[Work to be completed]: Answer with the exact lines of the following material from the one containing "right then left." through the one containing "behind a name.", both end lines included.

┌──

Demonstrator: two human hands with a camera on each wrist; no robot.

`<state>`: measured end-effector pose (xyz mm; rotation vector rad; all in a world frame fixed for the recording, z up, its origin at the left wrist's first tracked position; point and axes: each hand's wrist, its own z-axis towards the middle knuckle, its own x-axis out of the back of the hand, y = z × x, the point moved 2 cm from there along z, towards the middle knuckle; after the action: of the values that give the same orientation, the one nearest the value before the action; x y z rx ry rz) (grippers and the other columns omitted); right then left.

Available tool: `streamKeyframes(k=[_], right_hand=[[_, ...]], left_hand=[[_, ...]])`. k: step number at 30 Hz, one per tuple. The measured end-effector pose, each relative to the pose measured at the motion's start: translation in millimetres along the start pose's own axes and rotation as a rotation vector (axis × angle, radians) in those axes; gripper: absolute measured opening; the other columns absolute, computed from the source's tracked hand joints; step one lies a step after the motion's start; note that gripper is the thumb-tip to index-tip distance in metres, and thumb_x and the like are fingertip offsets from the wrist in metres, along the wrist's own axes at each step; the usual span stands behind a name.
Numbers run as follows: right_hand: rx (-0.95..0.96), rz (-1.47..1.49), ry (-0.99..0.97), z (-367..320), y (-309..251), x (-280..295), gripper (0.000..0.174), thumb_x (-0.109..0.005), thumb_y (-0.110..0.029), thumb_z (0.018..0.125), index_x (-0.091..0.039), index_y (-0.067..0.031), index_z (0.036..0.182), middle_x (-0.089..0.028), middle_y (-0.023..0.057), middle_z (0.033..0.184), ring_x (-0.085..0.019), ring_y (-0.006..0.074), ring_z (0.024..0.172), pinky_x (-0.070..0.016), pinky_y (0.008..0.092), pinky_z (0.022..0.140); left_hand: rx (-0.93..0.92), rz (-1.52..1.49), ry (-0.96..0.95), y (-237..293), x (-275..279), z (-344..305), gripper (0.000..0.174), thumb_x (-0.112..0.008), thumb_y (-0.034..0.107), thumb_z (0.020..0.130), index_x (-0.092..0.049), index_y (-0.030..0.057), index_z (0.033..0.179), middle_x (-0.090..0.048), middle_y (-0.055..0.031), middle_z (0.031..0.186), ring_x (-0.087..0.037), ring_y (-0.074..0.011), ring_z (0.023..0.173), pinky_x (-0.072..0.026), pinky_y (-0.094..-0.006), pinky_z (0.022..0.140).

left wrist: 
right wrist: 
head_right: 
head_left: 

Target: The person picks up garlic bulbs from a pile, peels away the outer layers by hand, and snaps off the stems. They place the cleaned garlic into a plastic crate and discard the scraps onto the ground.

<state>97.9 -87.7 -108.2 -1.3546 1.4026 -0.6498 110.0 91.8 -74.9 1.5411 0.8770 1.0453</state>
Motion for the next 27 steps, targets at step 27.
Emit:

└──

[Answer below]:
`<state>`: measured end-effector pose (xyz mm; rotation vector rad; all in a world frame fixed for the recording, z up, its origin at the left wrist's first tracked position; point and axes: each hand's wrist, its own z-axis towards the middle knuckle, its own x-axis out of the back of the hand, y = z × x, the point moved 2 cm from there along z, towards the middle knuckle; after the action: of the values that give the same orientation, the one nearest the value before the action; x y z rx ry rz) (grippers and the other columns omitted); right then left.

Available tool: `streamKeyframes(k=[_], right_hand=[[_, ...]], left_hand=[[_, ...]])`. k: step number at 30 Hz, one per tuple. The measured end-effector pose, each relative to the pose measured at the motion's start: translation in millimetres along the start pose's own axes and rotation as a rotation vector (axis × angle, radians) in those axes; gripper: absolute measured opening; the other columns absolute, computed from the source's tracked hand joints; step one lies a step after the motion's start; note that gripper is the thumb-tip to index-tip distance in metres, and thumb_x and the like are fingertip offsets from the wrist in metres, along the wrist's own axes at each step; the usual span stands behind a name.

Nothing further remains in the output.